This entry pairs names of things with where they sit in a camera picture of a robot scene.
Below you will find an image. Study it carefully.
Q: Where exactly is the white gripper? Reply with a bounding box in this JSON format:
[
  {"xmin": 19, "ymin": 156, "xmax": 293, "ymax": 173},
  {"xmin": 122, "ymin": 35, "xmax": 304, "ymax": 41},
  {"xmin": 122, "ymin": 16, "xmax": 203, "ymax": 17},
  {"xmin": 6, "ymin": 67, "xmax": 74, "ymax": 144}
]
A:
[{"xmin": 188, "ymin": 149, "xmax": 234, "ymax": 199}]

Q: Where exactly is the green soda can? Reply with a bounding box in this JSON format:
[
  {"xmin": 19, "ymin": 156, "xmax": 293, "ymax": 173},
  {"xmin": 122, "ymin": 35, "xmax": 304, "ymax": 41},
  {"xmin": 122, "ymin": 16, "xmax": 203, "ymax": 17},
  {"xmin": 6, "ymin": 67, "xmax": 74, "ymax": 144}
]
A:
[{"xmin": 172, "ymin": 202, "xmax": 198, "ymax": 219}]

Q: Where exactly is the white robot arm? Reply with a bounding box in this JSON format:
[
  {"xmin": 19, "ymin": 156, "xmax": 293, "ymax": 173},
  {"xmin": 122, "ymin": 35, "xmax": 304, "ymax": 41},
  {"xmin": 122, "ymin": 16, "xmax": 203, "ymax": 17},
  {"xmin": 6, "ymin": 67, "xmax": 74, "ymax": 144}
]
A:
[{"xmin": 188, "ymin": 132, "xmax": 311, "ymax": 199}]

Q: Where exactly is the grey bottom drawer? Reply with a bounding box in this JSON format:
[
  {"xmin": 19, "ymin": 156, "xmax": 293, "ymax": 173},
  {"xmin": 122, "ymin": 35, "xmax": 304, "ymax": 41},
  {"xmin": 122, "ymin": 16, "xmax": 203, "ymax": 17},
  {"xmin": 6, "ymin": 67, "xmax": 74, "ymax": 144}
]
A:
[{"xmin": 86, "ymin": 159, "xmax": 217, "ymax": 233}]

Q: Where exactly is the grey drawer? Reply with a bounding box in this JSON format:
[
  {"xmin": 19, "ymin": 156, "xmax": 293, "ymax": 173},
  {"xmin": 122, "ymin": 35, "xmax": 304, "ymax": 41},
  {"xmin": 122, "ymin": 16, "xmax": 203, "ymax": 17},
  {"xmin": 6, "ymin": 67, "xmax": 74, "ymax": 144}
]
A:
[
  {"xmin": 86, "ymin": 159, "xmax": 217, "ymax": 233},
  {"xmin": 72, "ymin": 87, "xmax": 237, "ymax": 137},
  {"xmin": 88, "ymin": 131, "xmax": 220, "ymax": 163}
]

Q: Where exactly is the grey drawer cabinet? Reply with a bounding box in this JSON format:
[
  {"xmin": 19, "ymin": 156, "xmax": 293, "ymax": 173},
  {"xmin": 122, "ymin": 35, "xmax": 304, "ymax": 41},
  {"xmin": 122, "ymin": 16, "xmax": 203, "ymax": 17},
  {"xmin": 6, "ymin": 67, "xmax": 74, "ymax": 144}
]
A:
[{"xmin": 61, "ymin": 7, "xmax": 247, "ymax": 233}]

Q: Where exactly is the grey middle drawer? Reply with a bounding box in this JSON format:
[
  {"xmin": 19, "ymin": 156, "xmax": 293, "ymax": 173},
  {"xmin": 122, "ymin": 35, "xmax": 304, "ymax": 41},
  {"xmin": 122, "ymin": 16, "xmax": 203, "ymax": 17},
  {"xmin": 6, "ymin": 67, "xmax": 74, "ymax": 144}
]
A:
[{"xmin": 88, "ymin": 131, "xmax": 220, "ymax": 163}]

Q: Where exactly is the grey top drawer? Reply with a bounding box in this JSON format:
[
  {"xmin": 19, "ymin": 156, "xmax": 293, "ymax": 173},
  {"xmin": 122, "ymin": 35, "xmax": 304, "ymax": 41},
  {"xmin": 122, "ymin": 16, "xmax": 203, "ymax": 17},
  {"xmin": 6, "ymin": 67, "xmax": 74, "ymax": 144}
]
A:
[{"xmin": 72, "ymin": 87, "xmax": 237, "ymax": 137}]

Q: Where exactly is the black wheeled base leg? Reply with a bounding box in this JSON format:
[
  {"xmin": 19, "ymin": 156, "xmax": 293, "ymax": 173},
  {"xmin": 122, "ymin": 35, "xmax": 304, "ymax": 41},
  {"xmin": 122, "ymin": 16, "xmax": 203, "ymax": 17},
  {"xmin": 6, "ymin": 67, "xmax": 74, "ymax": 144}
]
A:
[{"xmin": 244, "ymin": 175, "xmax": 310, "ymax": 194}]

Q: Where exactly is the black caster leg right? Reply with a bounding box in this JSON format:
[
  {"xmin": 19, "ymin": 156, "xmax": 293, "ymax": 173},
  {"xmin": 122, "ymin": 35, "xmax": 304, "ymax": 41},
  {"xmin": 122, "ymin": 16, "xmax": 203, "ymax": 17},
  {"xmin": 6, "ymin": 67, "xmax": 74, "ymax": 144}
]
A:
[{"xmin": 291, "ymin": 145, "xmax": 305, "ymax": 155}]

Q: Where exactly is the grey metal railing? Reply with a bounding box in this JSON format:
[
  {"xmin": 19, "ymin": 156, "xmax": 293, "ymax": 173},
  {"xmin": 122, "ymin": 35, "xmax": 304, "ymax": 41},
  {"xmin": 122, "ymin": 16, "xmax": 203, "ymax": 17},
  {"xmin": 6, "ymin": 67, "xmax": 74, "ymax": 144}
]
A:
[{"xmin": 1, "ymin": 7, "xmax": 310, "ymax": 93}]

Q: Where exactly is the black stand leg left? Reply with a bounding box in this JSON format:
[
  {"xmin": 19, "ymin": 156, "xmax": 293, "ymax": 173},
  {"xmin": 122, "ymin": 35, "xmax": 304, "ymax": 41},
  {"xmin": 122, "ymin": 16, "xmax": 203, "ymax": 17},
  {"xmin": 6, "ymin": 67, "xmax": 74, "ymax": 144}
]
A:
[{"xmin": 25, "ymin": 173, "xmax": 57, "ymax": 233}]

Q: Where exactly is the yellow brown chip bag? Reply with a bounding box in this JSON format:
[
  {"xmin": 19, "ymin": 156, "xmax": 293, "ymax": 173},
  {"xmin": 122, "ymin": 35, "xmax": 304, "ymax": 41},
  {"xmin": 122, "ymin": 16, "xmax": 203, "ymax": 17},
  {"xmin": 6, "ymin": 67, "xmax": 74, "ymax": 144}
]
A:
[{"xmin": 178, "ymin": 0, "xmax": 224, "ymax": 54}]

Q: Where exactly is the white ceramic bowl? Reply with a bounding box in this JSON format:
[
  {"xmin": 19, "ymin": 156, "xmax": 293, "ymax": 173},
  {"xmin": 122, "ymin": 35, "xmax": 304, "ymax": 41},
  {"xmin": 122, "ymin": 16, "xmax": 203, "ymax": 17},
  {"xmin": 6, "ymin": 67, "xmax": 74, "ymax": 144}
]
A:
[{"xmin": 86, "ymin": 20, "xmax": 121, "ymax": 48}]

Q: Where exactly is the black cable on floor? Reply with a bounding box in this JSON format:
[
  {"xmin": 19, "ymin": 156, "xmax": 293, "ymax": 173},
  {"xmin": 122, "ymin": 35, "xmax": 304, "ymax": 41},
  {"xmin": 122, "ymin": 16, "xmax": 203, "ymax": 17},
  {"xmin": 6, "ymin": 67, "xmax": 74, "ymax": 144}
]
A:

◇ ◇ ◇ ◇ ◇

> **WHAT YOU ARE ASKED TO DO**:
Only lines containing the word "white" should be copied from the material above.

> **PROBLEM SOLUTION**:
Q: Where exactly is the white gripper? Reply with a bounding box in this JSON format:
Q: Where exactly is the white robot arm? Reply with a bounding box in this JSON format:
Q: Where exactly is the white ceramic bowl? Reply with a bounding box in this JSON format:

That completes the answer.